[THE PROBLEM]:
In the records that follow, the lines from the one containing "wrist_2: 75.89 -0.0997" to the one containing "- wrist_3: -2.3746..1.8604", inclusive, are to be given again exactly.

[WORKING DATA]:
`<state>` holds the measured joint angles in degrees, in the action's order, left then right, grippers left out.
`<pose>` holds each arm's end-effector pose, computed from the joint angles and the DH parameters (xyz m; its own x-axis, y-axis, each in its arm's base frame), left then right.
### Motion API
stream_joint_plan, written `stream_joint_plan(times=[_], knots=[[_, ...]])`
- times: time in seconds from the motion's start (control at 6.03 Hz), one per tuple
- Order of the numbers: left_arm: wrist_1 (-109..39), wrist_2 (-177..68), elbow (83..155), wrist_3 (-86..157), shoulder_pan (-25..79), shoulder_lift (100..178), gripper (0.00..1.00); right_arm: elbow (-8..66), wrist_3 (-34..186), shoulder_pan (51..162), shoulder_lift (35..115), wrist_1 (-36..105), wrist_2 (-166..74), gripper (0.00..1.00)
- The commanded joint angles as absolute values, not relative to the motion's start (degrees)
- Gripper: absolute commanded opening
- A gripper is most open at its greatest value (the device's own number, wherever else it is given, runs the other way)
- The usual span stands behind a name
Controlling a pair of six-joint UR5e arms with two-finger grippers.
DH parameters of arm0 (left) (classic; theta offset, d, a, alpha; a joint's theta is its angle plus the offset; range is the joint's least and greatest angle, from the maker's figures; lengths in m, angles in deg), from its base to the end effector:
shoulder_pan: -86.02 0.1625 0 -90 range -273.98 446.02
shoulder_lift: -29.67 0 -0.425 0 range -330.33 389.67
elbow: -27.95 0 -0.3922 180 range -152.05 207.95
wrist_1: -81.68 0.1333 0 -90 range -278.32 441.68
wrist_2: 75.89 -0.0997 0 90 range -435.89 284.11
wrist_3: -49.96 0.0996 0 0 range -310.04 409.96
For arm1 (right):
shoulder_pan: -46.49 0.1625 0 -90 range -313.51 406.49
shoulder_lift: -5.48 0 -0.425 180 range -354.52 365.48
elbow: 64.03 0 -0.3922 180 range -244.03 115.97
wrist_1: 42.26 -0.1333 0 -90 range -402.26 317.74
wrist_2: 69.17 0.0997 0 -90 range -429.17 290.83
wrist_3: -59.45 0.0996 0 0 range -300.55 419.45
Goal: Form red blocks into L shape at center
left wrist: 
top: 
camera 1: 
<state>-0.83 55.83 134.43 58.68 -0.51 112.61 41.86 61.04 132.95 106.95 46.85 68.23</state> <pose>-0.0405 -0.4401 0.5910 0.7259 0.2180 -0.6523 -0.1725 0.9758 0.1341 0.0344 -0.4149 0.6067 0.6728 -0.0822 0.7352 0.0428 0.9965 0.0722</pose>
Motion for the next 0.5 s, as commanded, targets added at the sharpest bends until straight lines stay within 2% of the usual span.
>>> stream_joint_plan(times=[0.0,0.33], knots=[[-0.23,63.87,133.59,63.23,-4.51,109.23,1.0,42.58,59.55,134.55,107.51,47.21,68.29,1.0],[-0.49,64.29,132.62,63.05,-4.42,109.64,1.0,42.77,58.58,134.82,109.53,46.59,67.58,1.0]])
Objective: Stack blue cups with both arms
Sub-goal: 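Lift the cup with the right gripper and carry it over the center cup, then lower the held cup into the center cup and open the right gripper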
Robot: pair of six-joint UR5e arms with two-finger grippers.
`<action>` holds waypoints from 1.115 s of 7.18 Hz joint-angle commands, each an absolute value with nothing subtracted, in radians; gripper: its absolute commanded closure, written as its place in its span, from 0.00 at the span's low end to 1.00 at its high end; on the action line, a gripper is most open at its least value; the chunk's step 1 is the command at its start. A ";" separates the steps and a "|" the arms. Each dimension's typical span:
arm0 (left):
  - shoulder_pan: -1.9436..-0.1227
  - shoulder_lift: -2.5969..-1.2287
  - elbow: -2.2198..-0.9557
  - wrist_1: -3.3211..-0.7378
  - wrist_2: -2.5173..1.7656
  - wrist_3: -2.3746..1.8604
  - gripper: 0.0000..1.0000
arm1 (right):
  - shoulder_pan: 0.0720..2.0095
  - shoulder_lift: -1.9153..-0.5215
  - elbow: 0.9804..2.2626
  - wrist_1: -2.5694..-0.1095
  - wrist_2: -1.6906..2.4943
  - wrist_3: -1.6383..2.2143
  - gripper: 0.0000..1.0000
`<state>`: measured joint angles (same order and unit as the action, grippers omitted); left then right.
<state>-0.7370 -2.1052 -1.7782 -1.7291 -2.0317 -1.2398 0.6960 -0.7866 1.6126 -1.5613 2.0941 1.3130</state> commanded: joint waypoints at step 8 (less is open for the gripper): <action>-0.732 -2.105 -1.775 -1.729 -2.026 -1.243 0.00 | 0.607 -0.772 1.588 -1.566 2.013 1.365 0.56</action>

[REPLY TO THE TASK]:
wrist_2: 75.89 -0.0997 0 90 range -435.89 284.11
wrist_3: -49.96 0.0996 0 0 range -310.04 409.96
For arm1 (right):
shoulder_pan: -46.49 0.1625 0 -90 range -313.51 406.49
shoulder_lift: -5.48 0 -0.425 180 range -354.52 365.48
elbow: 64.03 0 -0.3922 180 range -244.03 115.97
wrist_1: 42.26 -0.1333 0 -90 range -402.26 317.74
wrist_2: 69.17 0.0997 0 -90 range -429.17 290.83
wrist_3: -59.45 0.0996 0 0 range -300.55 419.45
Goal: Form red blocks into L shape at center
left wrist: 
top: 
camera 1: 
<state>-0.83 55.83 134.43 58.68 -0.51 112.61 41.86 61.04 132.95 106.95 46.85 68.23</state> <pose>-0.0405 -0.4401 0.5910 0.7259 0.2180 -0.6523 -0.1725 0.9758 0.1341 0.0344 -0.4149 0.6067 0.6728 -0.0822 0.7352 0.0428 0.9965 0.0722</pose>
Motion for the next 0.5 s, as commanded, targets added at the sharpest bends until straight lines stay within 2% of the usual span.
>>> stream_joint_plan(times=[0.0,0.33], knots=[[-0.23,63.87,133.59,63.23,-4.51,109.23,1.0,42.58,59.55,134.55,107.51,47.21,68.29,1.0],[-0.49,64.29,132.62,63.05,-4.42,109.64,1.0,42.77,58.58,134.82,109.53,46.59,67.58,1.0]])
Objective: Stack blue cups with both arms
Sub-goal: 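Lift the cup with the right gripper and carry it over the center cup, then lower the held cup into the center cup and open the right gripper
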Robot: pair of six-joint UR5e arms with two-finger grippers.
`<action>` holds waypoints from 1.115 s of 7.18 Hz joint-angle commands, each an absolute value with nothing subtracted, in radians; gripper: its absolute commanded closure, written as its place in its span, from 0.00 at the span's low end to 1.00 at its high end; on the action line, a gripper is most open at its least value; the chunk's step 1 is the command at its start. A ";" separates the steps and a "|" the arms. Each dimension's typical span:
arm0 (left):
  - shoulder_pan: -1.9436..-0.1227
  - shoulder_lift: -2.5969..-1.2287
  - elbow: -2.2198..-0.9557
  - wrist_1: -3.3211..-0.7378
  - wrist_2: -2.5173..1.7656
  - wrist_3: -2.3746..1.8604

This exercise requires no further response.